Student Disability Allowance (DSA) budget cuts and depression

Being diagnosed with dyslexia I know that without my DSA support at University I would have struggled to graduate from my degree in psychology. With the recent budget cuts this week, research has emerged that around 70% of university students will be affected and put at risk.

Already students are struggling to cope with exam pressure and expectations.

So how are these cuts going to affect a student’s mental health?

According to the DSA funding is available for students with a long-term health condition, mental health condition or specific learning condition such as dyslexia. I cannot help wondering if the funding were cut whilst I was at university how would I have managed?

According to statistics approximately 20 percent of teens will experience depression before they reach adulthood. Furthermore depression increases a teen’s risk for attempting suicide by 12 times. Depression is an illness that increasingly afflicts teenagers interfering with concentration, motivation and many other aspects of everyday functioning. It affects many systems of the body, including the immune system. It disrupts sleep, and interferes with appetite.

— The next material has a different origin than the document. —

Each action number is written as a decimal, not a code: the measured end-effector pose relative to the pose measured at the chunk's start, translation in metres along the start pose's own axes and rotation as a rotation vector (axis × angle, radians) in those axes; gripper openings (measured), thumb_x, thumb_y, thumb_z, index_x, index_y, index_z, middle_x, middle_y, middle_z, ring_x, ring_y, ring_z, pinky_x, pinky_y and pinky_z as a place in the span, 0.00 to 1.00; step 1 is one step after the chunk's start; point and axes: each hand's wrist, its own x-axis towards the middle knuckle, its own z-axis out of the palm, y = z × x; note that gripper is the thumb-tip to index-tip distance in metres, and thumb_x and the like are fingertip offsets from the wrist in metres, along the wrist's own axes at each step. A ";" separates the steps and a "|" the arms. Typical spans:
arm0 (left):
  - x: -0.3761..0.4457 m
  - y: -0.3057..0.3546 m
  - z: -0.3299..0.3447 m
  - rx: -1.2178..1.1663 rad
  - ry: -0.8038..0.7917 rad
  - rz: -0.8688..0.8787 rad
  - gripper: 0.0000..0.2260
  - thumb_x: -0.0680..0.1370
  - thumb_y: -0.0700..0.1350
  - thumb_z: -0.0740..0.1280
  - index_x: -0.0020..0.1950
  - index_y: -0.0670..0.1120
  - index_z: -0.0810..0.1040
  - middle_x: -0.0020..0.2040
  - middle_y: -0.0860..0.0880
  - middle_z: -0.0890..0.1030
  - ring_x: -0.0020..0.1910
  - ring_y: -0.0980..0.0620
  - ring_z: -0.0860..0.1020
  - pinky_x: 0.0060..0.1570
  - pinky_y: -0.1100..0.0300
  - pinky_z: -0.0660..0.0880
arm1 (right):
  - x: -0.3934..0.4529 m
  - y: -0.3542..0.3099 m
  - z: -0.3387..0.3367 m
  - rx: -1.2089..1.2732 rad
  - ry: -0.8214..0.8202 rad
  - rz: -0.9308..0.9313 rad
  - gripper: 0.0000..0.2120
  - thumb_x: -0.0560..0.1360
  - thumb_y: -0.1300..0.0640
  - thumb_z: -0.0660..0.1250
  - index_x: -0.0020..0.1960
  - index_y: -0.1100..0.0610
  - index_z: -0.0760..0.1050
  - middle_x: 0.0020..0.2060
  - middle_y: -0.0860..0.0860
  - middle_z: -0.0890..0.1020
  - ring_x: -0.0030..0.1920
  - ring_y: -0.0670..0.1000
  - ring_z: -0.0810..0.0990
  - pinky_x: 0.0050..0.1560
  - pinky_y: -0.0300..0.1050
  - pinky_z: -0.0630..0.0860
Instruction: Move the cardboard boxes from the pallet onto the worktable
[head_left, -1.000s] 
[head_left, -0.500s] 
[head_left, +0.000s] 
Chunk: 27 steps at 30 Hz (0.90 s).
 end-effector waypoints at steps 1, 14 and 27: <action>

However there are many ways to support your teenager at school or university.

Here are 10 ways you can help them with depression;

1)    Be there for them, it is not easy seeing your child suffer from depression but offering them your time even if it is to just listen can be just what they need.

2)    Give frequent feedback on academic, social, and behavioral performance.

3)    Encourage your child to set goals and self-monitor.

4)    Promote problem-solving skills.

5)    Coach your child in ways to organize, plan, and execute tasks demanded daily or weekly in school.

6)    Develop modifications and accommodations to respond to the student's fluctuations in mood, ability to concentrate, or side effects of medication. Assign one individual to serve as a primary contact and coordinate interventions.

7)    Give the student opportunities to engage in social interactions.

8)    Frequently monitor whether the student has suicidal thoughts.

9)    Develop a home–school communication system to share information on the student's academic, social, and emotional behavior and any developments concerning medication or side effects.

10) Seek professional help from a teacher, counsellor, therapist or doctor.